We tend to think of Roy Lichtenstein in
one context: Pop art's master parodist. His transformed cartoon panels—with
hyperventilating speech balloons and transcribed sounds like whaam! and
varoom!—sent up mid-20th-century commercial visual culture even as they dragged
it into the realm of fine art.
Roy Lichtenstein's Laocoön (1988), inspired by classical
mythology, will be on view in Chicago.
No museum's contemporary-art collection
is complete without one of Lichtenstein's sighing blondes or square-jawed
fighter pilots. But that's usually all visitors see.
The Art Institute of Chicago intends to
challenge this pigeonholing with an expansive new look at Lichtenstein's vast
and varied output over half a century. The major new show—billed as the largest
survey of the artist's work ever mounted, and the first since his death in
1997—opens to the public on Wednesday.
Culled from public and private
collections in America, Europe and elsewhere, "Roy Lichtenstein: A
Retrospective" brings together more than 160 of the artist's paintings,
sculptures and drawings—several never shown before. After its Windy City stop,
the show opens Oct. 14 at Washington's National Gallery of Art, next Feb. 21 at
London's Tate Modern and July 3, 2013, at Paris's Centre Pompidou. The
underlying message: Roy, we hardly knew you.
This look "at the full
breadth" of Lichtenstein's work, as Art Institute president and director
Douglas Druick puts it, dovetails with continuing demand for Lichtenstein's
work at major art auctions. His "Sleeping Girl," a comic-strip
painting, sold Thursday at Sotheby's in New York for $44.9 million, a record
for the artist.
Such classic Pop works of Lichtenstein,
born in 1923, are well represented in the new exhibition. They include 1961's
"Look Mickey" (which appropriates Donald Duck and Mickey Mouse), some
black-and-white renderings of phone-book ads for washing machines and sneakers,
and the famous recomposed cartoons. But so are Lichtenstein's pre-Pop
experiments in Cubo-Futurism and the dominant (and ultimately rejected) style
of Lichtenstein's youth, abstract expressionism.

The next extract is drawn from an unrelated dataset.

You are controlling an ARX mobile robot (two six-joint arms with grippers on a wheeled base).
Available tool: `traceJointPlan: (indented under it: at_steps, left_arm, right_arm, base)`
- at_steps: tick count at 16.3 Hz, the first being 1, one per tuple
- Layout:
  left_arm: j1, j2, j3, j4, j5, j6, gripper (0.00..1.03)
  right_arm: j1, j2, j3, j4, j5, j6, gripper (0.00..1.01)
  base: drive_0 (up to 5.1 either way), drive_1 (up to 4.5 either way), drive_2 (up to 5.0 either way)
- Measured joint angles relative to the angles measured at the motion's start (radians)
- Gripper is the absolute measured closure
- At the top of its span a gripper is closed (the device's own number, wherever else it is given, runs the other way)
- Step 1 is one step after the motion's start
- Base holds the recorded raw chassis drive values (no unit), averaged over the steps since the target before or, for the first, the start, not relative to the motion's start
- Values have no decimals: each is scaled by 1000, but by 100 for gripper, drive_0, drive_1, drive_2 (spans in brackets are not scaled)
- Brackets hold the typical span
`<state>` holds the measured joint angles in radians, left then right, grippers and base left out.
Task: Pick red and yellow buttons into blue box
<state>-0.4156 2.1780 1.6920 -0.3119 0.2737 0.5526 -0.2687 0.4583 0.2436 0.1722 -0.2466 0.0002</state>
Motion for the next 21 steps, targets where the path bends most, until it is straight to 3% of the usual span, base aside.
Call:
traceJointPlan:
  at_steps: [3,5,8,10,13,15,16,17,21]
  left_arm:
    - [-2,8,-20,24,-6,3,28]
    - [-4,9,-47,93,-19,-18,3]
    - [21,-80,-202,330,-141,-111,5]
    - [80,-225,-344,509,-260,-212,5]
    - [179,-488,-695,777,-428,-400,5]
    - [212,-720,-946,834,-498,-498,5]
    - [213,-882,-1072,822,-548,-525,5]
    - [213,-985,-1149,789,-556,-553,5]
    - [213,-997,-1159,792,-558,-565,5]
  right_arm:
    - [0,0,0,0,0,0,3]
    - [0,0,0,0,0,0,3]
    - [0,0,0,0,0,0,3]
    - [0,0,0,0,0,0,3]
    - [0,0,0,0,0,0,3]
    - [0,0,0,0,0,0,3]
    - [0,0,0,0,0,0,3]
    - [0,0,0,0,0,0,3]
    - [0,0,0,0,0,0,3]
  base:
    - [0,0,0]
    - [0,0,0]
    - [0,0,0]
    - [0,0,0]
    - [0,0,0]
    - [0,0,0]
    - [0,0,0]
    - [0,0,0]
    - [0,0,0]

In later years, as an entire
80-foot-long gallery in the retrospective demonstrates, the artist spent much
of his time in witty dialogue with art history. He produced paintings that
borrow from and comment on works from antiquity, traditional Japanese
landscapes and American-history painting (such as Emanuel Leutze's
"Washington Crossing the Delaware" of 1851). Lichtenstein's
"dialogues" were also with such artists as Pablo Picasso, Henri
Matisse, Piet Mondrian and 1980s neo-expressionists like Julian Schnabel.

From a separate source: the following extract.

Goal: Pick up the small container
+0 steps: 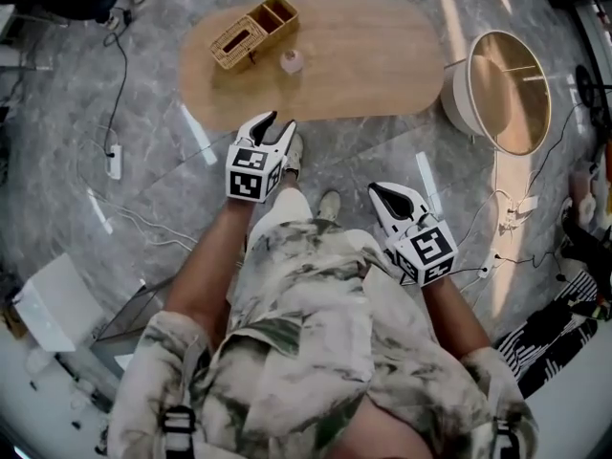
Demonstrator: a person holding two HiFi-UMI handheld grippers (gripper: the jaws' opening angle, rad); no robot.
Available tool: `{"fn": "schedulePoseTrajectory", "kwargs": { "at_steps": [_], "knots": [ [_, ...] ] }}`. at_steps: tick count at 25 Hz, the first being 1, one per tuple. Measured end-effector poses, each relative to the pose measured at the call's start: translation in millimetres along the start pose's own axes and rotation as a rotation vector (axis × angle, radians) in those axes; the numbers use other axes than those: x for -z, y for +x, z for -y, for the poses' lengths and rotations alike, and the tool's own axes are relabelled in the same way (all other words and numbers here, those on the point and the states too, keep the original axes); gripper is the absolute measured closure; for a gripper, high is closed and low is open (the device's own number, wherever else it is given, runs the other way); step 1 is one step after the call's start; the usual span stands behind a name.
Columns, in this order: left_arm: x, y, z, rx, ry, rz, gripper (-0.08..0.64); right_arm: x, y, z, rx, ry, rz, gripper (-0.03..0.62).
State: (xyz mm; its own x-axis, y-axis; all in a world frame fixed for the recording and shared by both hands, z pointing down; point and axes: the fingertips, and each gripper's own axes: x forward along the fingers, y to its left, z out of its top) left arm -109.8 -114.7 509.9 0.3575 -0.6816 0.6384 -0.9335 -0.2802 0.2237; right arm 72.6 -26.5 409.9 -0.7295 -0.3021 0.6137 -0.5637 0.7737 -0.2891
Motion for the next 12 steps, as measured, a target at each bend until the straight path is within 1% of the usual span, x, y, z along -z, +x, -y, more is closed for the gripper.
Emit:
{"fn": "schedulePoseTrajectory", "kwargs": {
  "at_steps": [6, 10, 12],
  "knots": [
    [-7, 68, -55, -0.008, 0.034, -0.022, 0.380, -1, 45, 28, 0.019, 0.037, -0.065, 0.572],
    [-3, 112, -83, -0.009, 0.055, -0.045, 0.380, 0, 73, 45, 0.023, 0.063, -0.105, 0.572],
    [2, 130, -92, -0.004, 0.059, -0.073, 0.380, -1, 85, 52, 0.020, 0.072, -0.119, 0.572]
  ]
}}
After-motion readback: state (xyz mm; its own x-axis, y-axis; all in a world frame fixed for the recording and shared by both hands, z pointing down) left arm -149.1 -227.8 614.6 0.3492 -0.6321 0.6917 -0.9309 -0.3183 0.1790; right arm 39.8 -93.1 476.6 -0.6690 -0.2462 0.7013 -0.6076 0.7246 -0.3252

“The signature comic-book heroines disappeared, but
Lichtenstein kept offering fresh takes on art.”
At the same time, the show suggests
that much of Lichtenstein's mature work flowed out of the impulse that animated
his Pop masterpieces of the 1960s: a desire to critique the present moment in
art by offering fresh perspectives on the forgotten, devalued and/or
mass-produced art of the past.
"After 1966, when Lichtenstein's
heroines and pilots from the comics disappear, people think the Pop phase is
over, but that's not true," says the show's co-curator, the Art
Institute's James Rondeau. "As his work moves from the cartoon panels to
explosions, for example, it's the same kind of parodying of extreme emotional
states—the histrionics of war, the melodrama of heartbreak—that the comics are
engaged with in a very detached way."